▶ **Assigned task**
Given the material below, output exactly the lines from the line with "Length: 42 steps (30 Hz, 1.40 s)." to the line with "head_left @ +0", both ends included, and no other lines.

Entries provided Block Start

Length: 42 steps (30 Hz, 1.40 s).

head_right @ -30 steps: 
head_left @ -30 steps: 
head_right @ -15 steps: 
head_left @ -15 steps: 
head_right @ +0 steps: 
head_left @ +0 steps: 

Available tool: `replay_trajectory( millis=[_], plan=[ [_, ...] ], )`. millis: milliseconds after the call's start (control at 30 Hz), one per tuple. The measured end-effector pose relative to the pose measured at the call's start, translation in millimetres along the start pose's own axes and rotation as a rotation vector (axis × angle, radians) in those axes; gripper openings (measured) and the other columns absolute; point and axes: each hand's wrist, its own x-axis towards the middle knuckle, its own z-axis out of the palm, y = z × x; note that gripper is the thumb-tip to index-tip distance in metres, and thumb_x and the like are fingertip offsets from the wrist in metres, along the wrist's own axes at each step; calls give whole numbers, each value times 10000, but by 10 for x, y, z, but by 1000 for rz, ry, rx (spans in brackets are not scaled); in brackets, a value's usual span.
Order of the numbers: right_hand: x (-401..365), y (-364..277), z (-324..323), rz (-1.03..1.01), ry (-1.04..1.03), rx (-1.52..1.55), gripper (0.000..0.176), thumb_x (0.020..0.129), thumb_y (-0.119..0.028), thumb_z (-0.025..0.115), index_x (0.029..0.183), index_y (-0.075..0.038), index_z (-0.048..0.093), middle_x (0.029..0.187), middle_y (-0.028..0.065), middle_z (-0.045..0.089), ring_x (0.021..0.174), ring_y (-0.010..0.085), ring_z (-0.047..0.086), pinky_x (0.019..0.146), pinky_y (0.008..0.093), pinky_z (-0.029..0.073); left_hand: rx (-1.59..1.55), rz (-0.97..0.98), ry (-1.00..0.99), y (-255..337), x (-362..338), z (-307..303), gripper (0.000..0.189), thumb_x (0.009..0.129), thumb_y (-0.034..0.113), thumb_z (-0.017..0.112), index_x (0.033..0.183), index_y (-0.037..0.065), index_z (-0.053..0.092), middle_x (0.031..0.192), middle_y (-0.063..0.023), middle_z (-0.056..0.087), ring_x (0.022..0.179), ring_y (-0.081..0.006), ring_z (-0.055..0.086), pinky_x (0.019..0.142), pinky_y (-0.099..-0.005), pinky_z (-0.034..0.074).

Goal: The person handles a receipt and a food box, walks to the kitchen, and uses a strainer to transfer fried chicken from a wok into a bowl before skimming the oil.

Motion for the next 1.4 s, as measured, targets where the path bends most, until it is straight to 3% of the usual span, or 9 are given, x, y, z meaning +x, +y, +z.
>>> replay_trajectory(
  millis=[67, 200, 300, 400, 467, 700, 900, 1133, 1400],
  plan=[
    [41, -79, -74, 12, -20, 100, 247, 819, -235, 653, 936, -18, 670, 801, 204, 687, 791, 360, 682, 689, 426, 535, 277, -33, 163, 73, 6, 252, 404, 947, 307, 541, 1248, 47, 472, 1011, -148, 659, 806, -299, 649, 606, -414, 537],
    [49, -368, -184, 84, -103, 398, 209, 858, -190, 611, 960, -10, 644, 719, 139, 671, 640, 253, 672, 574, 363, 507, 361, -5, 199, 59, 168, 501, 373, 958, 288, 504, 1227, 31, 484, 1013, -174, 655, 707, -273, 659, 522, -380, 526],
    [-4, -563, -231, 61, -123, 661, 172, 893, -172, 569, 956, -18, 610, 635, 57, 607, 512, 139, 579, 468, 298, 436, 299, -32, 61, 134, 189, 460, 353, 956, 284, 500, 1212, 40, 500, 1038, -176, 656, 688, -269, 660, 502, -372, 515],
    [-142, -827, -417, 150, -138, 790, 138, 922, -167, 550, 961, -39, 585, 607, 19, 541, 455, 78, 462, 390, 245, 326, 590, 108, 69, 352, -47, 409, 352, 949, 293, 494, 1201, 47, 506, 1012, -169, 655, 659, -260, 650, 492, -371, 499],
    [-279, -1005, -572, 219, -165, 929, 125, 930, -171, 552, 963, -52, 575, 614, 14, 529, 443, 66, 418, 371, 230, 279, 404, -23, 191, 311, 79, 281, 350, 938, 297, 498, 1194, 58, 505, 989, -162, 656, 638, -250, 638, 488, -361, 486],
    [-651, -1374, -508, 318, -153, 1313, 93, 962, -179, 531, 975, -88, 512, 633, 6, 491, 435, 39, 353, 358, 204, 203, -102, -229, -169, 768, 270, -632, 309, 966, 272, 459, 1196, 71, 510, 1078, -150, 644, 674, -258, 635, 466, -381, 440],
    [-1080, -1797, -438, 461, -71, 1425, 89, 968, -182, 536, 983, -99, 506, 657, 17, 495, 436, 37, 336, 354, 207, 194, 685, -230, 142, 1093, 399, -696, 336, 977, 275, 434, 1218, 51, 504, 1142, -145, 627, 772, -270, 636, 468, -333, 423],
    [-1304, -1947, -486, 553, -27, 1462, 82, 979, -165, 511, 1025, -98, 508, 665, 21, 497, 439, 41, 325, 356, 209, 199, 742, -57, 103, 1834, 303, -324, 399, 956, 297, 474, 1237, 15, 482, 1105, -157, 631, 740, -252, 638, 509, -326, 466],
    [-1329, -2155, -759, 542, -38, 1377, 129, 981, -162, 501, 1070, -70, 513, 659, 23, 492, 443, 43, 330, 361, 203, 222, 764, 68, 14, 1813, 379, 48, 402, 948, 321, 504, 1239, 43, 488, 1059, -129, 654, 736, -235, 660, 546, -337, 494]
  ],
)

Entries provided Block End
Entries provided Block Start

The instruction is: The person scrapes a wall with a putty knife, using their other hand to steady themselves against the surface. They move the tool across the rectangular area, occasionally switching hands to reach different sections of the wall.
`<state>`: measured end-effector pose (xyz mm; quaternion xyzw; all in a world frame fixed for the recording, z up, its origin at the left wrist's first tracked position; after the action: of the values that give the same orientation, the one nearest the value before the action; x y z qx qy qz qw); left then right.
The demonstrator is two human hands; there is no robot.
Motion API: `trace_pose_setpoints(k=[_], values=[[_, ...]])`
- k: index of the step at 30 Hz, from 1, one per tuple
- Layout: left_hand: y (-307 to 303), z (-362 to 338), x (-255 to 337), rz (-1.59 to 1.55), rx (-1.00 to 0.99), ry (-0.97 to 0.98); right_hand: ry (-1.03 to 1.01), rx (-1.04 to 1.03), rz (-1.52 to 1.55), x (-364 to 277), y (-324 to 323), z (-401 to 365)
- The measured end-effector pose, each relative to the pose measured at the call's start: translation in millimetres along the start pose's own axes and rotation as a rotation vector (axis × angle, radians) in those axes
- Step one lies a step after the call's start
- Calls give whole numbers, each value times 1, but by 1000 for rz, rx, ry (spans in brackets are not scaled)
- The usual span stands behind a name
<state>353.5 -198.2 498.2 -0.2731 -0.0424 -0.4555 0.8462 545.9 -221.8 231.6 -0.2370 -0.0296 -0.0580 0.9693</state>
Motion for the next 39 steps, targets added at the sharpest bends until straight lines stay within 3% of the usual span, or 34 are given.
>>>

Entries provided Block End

▶ **Written answer**
Length: 42 steps (30 Hz, 1.40 s).

head_right @ -30 steps: 
head_left @ -30 steps: 
head_right @ -15 steps: 
head_left @ -15 steps: 
head_right @ +0 steps: 
head_left @ +0 steps: 

Nothing further remains for this exercise.